REQUIREMENT = Below are the entries to retype; reproduce each one exactly.

------------------------

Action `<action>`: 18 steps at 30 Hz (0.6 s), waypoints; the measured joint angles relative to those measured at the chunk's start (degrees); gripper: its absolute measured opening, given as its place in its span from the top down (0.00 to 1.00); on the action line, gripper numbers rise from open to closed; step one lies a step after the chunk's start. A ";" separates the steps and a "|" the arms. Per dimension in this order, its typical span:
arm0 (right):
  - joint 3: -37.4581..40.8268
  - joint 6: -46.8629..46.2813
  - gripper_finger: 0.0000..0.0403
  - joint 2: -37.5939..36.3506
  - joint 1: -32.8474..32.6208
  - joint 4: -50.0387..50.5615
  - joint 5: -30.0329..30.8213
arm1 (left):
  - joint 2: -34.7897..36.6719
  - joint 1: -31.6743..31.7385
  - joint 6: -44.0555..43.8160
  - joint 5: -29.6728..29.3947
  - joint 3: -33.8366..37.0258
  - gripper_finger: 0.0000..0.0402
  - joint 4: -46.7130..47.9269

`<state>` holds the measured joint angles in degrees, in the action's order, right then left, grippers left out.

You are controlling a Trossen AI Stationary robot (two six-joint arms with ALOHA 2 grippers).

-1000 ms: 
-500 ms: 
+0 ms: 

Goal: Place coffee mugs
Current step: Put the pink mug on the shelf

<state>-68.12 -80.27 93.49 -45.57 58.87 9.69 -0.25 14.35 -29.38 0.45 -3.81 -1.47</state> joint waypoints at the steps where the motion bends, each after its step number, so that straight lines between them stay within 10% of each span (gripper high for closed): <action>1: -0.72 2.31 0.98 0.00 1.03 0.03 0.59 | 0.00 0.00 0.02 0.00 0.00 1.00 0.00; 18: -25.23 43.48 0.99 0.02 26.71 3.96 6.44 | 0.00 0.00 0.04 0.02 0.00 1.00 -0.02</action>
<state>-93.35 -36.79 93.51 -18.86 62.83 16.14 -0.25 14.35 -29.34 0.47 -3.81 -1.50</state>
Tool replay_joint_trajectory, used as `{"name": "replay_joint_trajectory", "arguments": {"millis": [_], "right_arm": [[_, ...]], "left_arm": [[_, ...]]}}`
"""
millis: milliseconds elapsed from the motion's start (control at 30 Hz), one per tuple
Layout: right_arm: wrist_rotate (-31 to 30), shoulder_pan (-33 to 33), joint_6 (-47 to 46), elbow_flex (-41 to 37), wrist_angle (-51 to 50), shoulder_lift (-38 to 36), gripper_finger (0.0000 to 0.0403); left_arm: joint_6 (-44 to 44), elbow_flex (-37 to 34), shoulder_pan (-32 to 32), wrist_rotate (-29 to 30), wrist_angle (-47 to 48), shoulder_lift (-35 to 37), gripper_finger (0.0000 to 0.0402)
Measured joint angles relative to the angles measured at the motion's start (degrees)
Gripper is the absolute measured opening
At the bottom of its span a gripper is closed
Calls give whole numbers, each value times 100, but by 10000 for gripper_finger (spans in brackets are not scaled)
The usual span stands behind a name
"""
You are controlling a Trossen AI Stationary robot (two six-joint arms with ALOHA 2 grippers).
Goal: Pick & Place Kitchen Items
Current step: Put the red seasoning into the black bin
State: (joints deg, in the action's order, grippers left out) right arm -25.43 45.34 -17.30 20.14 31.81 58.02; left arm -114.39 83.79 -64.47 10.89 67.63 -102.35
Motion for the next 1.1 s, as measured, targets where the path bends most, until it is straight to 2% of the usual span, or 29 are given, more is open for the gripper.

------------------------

EXERCISE RESULT =
Action `<action>`: 18 steps at 30 Hz (0.6 s), waypoints; the measured joint angles relative to those measured at the chunk's start (degrees); gripper: its absolute measured opening, given as its place in its span from the top down (0.00 to 1.00); on the action line, gripper numbers rise from open to closed; step one lies a step after the chunk's start. A ";" separates the steps and a "|" the arms. Per dimension in this order, its typical span:
arm0 (right):
  - joint 3: -37.4581..40.8268
  - joint 6: -46.8629..46.2813
  - gripper_finger: 0.0000..0.0403
  - joint 2: -37.5939..36.3506
  - joint 1: -32.8474..32.6208
  - joint 4: -50.0387..50.5615
  - joint 5: -30.0329..30.8213
arm1 (left):
  - joint 2: -34.7897..36.6719
  - joint 1: -31.6743..31.7385
  - joint 6: -44.0555..43.8160
  - joint 5: -29.6728..29.3947
  - joint 3: -33.8366..37.0258
  - gripper_finger: 0.0000..0.0402
  - joint 4: -46.7130..47.9269

`<state>` holds the measured joint angles in degrees, in the action's order, right then left, grippers left out.

You are controlling a Trossen AI Stationary robot (two six-joint arms with ALOHA 2 grippers).

-1000 ms: 
-500 ms: 
+0 ms: 

Goal: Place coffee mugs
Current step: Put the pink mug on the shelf

<state>-68.12 -80.27 93.49 -45.57 58.87 9.69 -0.25 14.35 -29.38 0.45 -3.81 -1.47</state> joint waypoints at the steps where the motion bends, each after its step number, so that straight lines between them stay within 10% of each span (gripper high for closed): <action>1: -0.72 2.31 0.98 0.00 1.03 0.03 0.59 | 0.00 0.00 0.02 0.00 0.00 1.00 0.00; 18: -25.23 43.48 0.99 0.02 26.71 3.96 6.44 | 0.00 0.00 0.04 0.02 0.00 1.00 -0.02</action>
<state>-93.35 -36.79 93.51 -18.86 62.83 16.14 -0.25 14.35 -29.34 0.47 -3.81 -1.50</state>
Tool replay_joint_trajectory, used as `{"name": "replay_joint_trajectory", "arguments": {"millis": [_], "right_arm": [[_, ...]], "left_arm": [[_, ...]]}}`
"""
millis: milliseconds elapsed from the motion's start (control at 30 Hz), one per tuple
Layout: right_arm: wrist_rotate (-31 to 30), shoulder_pan (-33 to 33), joint_6 (-47 to 46), elbow_flex (-41 to 37), wrist_angle (-51 to 50), shoulder_lift (-38 to 36), gripper_finger (0.0000 to 0.0403); left_arm: joint_6 (-44 to 44), elbow_flex (-37 to 34), shoulder_pan (-32 to 32), wrist_rotate (-29 to 30), wrist_angle (-47 to 48), shoulder_lift (-35 to 37), gripper_finger (0.0000 to 0.0402)
Measured joint angles relative to the angles measured at the motion's start (degrees)
Gripper is the absolute measured opening
At the bottom of its span a gripper is closed
Calls give whole numbers, each value times 100, but by 10000 for gripper_finger (spans in brackets are not scaled)
The usual span stands behind a name
"""
You are controlling a Trossen AI Stationary robot (two six-joint arms with ALOHA 2 grippers).
Goal: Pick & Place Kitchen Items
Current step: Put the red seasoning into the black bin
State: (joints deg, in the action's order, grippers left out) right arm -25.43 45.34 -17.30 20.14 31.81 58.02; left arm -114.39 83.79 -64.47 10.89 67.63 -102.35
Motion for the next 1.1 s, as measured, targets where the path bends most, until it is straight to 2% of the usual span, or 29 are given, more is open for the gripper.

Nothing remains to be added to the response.